Your task:
Lines from the first one down to the one containing "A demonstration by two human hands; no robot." in the data below are the only ones needed; please return them exactly, both ends included.

===============

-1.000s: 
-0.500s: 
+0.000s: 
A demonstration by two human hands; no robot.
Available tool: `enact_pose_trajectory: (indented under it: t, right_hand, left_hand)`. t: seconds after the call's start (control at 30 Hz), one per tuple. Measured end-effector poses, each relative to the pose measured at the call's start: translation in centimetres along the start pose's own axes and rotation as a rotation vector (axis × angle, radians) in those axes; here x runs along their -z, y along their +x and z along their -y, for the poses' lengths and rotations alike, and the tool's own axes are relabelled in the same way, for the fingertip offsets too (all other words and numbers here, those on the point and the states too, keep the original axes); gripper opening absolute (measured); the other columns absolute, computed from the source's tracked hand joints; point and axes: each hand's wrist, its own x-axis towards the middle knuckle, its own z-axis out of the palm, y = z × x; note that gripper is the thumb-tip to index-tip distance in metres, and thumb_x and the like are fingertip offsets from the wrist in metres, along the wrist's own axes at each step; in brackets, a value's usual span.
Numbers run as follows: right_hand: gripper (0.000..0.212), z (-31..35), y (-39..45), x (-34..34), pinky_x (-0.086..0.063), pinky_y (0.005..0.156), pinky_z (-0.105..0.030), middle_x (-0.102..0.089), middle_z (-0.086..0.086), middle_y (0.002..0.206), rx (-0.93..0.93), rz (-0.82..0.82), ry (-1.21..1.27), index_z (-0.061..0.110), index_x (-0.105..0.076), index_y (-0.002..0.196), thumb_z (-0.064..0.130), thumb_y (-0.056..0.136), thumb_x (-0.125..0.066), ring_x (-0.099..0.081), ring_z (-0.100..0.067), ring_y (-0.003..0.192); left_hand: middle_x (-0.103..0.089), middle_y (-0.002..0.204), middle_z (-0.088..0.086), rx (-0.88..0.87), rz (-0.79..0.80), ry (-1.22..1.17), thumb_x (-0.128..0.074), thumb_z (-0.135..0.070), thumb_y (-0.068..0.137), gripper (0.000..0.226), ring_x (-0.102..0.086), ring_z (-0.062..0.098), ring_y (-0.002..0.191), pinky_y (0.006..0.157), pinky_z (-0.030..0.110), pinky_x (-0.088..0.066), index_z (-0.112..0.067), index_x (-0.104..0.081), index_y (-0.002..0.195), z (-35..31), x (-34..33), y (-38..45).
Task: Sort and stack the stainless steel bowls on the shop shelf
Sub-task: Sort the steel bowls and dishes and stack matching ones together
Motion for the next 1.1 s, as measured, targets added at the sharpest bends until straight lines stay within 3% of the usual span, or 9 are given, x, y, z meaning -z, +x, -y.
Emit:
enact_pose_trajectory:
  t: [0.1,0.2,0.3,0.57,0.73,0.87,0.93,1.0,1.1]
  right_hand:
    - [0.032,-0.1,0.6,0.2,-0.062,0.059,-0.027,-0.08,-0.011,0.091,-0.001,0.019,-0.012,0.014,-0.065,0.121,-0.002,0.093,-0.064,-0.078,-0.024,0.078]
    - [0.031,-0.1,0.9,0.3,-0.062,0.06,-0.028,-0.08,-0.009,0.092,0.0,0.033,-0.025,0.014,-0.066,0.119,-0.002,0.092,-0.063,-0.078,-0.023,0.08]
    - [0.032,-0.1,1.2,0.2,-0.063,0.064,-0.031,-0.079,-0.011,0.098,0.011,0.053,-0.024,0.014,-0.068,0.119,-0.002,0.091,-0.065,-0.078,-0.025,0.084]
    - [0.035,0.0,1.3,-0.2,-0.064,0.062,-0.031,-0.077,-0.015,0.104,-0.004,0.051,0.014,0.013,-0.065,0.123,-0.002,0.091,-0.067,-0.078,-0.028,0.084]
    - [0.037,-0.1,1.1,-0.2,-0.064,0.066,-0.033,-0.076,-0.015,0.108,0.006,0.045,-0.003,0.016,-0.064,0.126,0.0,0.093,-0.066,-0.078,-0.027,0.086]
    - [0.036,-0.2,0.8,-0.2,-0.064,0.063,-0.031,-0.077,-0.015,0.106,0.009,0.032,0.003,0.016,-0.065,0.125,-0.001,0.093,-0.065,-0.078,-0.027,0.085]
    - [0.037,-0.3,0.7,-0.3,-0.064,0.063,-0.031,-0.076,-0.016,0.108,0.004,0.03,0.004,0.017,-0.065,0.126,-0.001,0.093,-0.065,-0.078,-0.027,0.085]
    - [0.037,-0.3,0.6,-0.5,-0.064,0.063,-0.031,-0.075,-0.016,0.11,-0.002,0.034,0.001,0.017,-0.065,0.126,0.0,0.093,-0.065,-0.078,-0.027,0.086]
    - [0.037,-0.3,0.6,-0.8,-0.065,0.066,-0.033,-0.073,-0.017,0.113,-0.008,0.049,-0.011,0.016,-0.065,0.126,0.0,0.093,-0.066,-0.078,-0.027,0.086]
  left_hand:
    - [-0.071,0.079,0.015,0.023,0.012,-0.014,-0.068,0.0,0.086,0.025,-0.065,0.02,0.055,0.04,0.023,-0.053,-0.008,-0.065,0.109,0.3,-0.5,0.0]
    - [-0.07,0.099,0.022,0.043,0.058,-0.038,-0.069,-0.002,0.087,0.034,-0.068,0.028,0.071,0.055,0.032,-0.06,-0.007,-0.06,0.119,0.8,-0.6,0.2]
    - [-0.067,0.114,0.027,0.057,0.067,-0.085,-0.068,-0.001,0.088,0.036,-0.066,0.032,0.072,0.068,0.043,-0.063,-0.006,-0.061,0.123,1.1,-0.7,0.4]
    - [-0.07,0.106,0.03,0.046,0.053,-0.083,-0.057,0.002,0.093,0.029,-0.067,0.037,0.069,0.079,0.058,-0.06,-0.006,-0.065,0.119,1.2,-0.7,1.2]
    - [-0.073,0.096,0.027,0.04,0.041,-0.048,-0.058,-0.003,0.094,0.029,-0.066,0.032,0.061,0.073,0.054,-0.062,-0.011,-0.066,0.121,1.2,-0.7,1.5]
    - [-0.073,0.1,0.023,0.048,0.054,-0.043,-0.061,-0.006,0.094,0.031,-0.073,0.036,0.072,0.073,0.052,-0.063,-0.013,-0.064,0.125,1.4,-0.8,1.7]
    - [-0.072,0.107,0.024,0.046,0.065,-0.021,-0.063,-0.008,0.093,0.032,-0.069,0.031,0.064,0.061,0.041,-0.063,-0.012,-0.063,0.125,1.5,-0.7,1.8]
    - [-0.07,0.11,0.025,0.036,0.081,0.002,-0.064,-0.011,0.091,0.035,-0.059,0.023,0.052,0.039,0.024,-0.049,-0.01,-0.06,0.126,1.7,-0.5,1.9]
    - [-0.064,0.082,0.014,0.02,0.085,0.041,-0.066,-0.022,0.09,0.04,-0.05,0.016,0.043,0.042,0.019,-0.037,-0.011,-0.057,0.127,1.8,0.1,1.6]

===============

Answer for the task:
-1.000s: 
-0.500s: 
+0.000s: 
A demonstration by two human hands; no robot.

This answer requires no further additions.